• _What the task asks_: All entries should be output exactly as they stand.

• _Listed entries_:
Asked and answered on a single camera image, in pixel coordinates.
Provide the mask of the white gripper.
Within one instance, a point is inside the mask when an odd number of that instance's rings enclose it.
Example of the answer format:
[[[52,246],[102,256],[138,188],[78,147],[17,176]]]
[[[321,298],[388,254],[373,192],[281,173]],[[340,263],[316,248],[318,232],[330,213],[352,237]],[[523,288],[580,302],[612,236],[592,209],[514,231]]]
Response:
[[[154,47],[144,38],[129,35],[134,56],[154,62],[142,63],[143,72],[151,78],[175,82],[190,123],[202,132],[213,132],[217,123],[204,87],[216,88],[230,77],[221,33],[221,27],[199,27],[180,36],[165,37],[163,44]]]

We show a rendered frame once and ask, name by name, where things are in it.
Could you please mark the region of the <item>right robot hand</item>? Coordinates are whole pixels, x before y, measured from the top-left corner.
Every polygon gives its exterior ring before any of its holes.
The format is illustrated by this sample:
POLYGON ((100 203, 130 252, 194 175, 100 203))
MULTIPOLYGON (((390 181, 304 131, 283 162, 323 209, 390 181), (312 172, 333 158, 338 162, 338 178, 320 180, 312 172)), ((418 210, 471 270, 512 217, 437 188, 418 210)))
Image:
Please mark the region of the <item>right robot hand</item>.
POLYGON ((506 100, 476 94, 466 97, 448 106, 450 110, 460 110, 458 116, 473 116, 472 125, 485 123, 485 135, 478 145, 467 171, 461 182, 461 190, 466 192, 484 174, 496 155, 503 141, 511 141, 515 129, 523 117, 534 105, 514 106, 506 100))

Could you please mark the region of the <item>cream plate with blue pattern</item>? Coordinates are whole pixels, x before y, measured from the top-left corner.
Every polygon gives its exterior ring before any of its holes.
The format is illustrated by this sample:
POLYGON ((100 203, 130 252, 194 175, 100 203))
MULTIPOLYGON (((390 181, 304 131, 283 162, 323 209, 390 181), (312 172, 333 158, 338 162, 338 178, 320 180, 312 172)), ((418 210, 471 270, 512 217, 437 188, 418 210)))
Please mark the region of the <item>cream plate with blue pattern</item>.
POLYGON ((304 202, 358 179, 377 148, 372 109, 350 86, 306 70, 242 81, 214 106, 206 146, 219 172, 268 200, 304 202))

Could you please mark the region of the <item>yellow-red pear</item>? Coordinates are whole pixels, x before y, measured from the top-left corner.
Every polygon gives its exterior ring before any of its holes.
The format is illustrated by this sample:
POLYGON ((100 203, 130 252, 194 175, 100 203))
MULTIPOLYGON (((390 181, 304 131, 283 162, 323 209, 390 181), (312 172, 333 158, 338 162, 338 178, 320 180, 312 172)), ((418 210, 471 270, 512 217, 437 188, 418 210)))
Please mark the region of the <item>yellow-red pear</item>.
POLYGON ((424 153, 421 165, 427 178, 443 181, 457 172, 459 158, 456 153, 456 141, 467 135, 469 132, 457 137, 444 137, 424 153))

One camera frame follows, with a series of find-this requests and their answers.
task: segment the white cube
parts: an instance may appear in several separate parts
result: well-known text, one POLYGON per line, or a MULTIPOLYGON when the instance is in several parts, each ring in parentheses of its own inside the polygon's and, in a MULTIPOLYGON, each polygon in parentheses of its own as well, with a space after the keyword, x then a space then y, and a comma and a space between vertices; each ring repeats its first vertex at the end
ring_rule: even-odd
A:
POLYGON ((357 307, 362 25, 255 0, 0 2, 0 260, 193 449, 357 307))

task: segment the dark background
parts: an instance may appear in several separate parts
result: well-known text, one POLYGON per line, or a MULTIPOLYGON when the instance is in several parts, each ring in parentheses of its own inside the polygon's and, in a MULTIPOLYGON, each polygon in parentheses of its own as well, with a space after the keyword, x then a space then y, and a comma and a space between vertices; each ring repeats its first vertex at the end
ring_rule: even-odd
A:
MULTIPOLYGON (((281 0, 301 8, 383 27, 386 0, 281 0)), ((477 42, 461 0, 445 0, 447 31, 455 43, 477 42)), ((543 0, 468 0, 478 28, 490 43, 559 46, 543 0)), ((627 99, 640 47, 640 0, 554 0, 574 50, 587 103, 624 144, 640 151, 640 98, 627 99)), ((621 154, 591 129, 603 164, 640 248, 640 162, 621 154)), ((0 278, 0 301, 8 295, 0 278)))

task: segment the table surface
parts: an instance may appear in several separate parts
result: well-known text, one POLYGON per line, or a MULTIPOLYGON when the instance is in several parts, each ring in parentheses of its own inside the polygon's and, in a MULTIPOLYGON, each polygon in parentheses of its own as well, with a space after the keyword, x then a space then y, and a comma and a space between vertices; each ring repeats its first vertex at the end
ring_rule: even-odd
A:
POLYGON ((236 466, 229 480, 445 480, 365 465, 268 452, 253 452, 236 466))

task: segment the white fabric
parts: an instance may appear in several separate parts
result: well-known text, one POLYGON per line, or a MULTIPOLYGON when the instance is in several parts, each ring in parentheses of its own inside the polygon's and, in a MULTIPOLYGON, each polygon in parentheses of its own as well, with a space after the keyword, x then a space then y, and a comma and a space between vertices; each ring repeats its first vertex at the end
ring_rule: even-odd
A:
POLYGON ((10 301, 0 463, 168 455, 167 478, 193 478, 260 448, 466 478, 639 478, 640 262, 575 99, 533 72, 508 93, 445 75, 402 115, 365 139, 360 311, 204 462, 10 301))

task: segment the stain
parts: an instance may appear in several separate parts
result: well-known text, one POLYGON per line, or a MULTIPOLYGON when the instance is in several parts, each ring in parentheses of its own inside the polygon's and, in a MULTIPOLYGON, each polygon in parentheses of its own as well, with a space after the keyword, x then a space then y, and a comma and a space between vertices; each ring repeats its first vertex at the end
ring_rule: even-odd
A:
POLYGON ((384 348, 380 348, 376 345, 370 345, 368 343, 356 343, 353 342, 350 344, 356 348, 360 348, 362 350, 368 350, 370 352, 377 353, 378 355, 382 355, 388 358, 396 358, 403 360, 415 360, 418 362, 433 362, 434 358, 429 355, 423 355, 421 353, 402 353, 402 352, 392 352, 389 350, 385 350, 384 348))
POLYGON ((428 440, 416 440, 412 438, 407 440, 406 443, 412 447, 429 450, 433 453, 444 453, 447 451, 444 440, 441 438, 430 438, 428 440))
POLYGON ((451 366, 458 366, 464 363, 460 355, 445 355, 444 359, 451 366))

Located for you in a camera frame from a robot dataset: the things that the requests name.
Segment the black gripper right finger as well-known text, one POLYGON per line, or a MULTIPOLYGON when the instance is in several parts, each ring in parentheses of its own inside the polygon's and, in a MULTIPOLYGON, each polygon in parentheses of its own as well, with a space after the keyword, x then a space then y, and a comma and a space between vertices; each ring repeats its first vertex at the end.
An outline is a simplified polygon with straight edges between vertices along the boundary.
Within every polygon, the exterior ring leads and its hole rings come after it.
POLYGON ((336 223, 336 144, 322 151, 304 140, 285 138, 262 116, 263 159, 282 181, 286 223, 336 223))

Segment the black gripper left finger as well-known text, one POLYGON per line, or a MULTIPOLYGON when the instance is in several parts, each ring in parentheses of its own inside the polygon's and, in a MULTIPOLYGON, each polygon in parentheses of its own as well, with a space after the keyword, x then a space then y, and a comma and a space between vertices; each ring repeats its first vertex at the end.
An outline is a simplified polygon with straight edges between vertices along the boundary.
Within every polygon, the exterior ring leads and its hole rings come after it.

• _Result_:
Asked and answered on a single camera image, in pixel coordinates.
Provide the mask of the white gripper.
Within one instance, a point is inside the mask when an odd number of that instance's rings enclose it.
Example of the answer format:
[[[52,246],[102,256],[138,188],[78,147],[17,176]]]
[[[321,298],[388,254],[373,192],[281,173]],[[340,263],[316,248],[318,232],[330,213],[352,237]],[[523,288],[580,302],[612,236],[592,209],[514,231]]]
Response:
[[[154,47],[144,38],[129,35],[134,56],[154,62],[142,63],[143,72],[151,78],[175,82],[190,123],[202,132],[213,132],[217,123],[204,87],[216,88],[230,77],[221,33],[221,27],[199,27],[180,36],[165,37],[163,44]]]

We show a rendered frame once and ask, name by name, where things are in it.
Could you please mark the region of the <item>right robot hand</item>? Coordinates are whole pixels, x before y, measured from the top-left corner.
Every polygon gives its exterior ring before any of its holes.
The format is illustrated by this sample:
POLYGON ((100 203, 130 252, 194 175, 100 203))
MULTIPOLYGON (((390 181, 304 131, 283 162, 323 209, 390 181), (312 172, 333 158, 338 162, 338 178, 320 180, 312 172)), ((418 210, 471 270, 512 217, 437 188, 418 210)))
Image:
Please mark the region of the <item>right robot hand</item>.
POLYGON ((506 100, 476 94, 466 97, 448 106, 450 110, 460 110, 458 116, 473 116, 472 125, 485 123, 485 135, 478 145, 467 171, 461 182, 461 190, 466 192, 484 174, 496 155, 503 141, 511 141, 515 129, 523 117, 534 105, 514 106, 506 100))

Could you please mark the region of the <item>cream plate with blue pattern</item>? Coordinates are whole pixels, x before y, measured from the top-left corner.
Every polygon gives its exterior ring before any of its holes.
The format is illustrated by this sample:
POLYGON ((100 203, 130 252, 194 175, 100 203))
MULTIPOLYGON (((390 181, 304 131, 283 162, 323 209, 390 181), (312 172, 333 158, 338 162, 338 178, 320 180, 312 172)), ((418 210, 471 270, 512 217, 437 188, 418 210)))
Please mark the region of the <item>cream plate with blue pattern</item>.
POLYGON ((304 202, 358 179, 377 148, 372 109, 350 86, 306 70, 242 81, 214 106, 206 146, 219 172, 268 200, 304 202))

Could you please mark the region of the <item>yellow-red pear</item>? Coordinates are whole pixels, x before y, measured from the top-left corner.
Every polygon gives its exterior ring before any of its holes.
The format is illustrated by this sample:
POLYGON ((100 203, 130 252, 194 175, 100 203))
MULTIPOLYGON (((390 181, 304 131, 283 162, 323 209, 390 181), (312 172, 333 158, 338 162, 338 178, 320 180, 312 172)), ((418 210, 471 270, 512 217, 437 188, 418 210)))
Please mark the region of the <item>yellow-red pear</item>.
POLYGON ((424 153, 421 165, 427 178, 443 181, 457 172, 459 158, 456 153, 456 141, 467 135, 469 132, 457 137, 444 137, 424 153))

One camera frame follows, with a series of find-this requests and their answers.
task: segment the white cube
parts: an instance may appear in several separate parts
result: well-known text, one POLYGON per line, or a MULTIPOLYGON when the instance is in several parts, each ring in parentheses of its own inside the polygon's and, in a MULTIPOLYGON, each polygon in parentheses of its own as well, with a space after the keyword, x then a space then y, and a comma and a space between vertices; each ring repeats its first vertex at the end
ring_rule: even-odd
A:
POLYGON ((357 307, 362 25, 255 0, 0 2, 0 260, 193 449, 357 307))

task: segment the dark background
parts: an instance may appear in several separate parts
result: well-known text, one POLYGON per line, or a MULTIPOLYGON when the instance is in several parts, each ring in parentheses of its own inside the polygon's and, in a MULTIPOLYGON, each polygon in parentheses of its own as well, with a space after the keyword, x then a space then y, and a comma and a space between vertices; each ring repeats its first vertex at the end
ring_rule: even-odd
A:
MULTIPOLYGON (((281 0, 301 8, 383 27, 386 0, 281 0)), ((477 42, 461 0, 445 0, 447 31, 455 43, 477 42)), ((543 0, 468 0, 478 28, 490 43, 559 46, 543 0)), ((627 99, 640 47, 640 0, 554 0, 574 50, 587 103, 624 144, 640 151, 640 98, 627 99)), ((621 154, 591 129, 603 164, 640 248, 640 162, 621 154)), ((0 278, 0 301, 8 295, 0 278)))

task: segment the table surface
parts: an instance may appear in several separate parts
result: well-known text, one POLYGON per line, or a MULTIPOLYGON when the instance is in several parts, each ring in parentheses of its own inside the polygon's and, in a MULTIPOLYGON, each polygon in parentheses of its own as well, with a space after the keyword, x then a space then y, and a comma and a space between vertices; each ring repeats its first vertex at the end
ring_rule: even-odd
A:
POLYGON ((236 466, 229 480, 445 480, 365 465, 268 452, 253 452, 236 466))

task: segment the white fabric
parts: an instance may appear in several separate parts
result: well-known text, one POLYGON per line, or a MULTIPOLYGON when the instance is in several parts, each ring in parentheses of its own inside the polygon's and, in a MULTIPOLYGON, each polygon in parentheses of its own as well, with a space after the keyword, x then a space then y, and a comma and a space between vertices; each ring repeats its first vertex at the end
ring_rule: even-odd
A:
POLYGON ((10 301, 0 463, 168 455, 167 478, 193 478, 260 448, 466 478, 639 478, 640 262, 575 99, 533 72, 508 93, 445 75, 402 115, 365 139, 360 311, 204 462, 10 301))

task: segment the stain
parts: an instance may appear in several separate parts
result: well-known text, one POLYGON per line, or a MULTIPOLYGON when the instance is in several parts, each ring in parentheses of its own inside the polygon's and, in a MULTIPOLYGON, each polygon in parentheses of its own as well, with a space after the keyword, x then a space then y, and a comma and a space between vertices; each ring repeats its first vertex at the end
ring_rule: even-odd
A:
POLYGON ((384 348, 380 348, 376 345, 370 345, 368 343, 356 343, 353 342, 350 344, 356 348, 360 348, 362 350, 368 350, 370 352, 377 353, 378 355, 382 355, 388 358, 396 358, 403 360, 415 360, 418 362, 433 362, 434 358, 429 355, 423 355, 421 353, 402 353, 402 352, 392 352, 389 350, 385 350, 384 348))
POLYGON ((428 440, 416 440, 412 438, 407 440, 406 443, 412 447, 429 450, 433 453, 444 453, 447 451, 444 440, 441 438, 430 438, 428 440))
POLYGON ((451 366, 458 366, 464 363, 460 355, 445 355, 444 359, 451 366))

Located for you in a camera frame from a robot dataset: the things that the requests name.
Segment the black gripper right finger as well-known text, one POLYGON per line, or a MULTIPOLYGON when the instance is in several parts, each ring in parentheses of its own inside the polygon's and, in a MULTIPOLYGON, each polygon in parentheses of its own as well, with a space after the keyword, x then a space then y, and a comma and a space between vertices; each ring repeats its first vertex at the end.
An outline is a simplified polygon with straight edges between vertices along the boundary.
Within every polygon, the exterior ring leads and its hole rings come after it.
POLYGON ((336 223, 336 144, 322 151, 304 140, 285 138, 262 116, 263 159, 282 181, 286 223, 336 223))

Segment the black gripper left finger as well-known text, one POLYGON per line, or a MULTIPOLYGON when the instance is in several parts, each ring in parentheses of its own inside the polygon's and, in a MULTIPOLYGON, each polygon in parentheses of its own as well, with a space after the keyword, x then a space then y, and a comma and a space between vertices; each ring repeats its first vertex at the end.
An outline is a simplified polygon with straight edges between vertices along the boundary.
Within every polygon, the exterior ring leads and its hole rings come after it.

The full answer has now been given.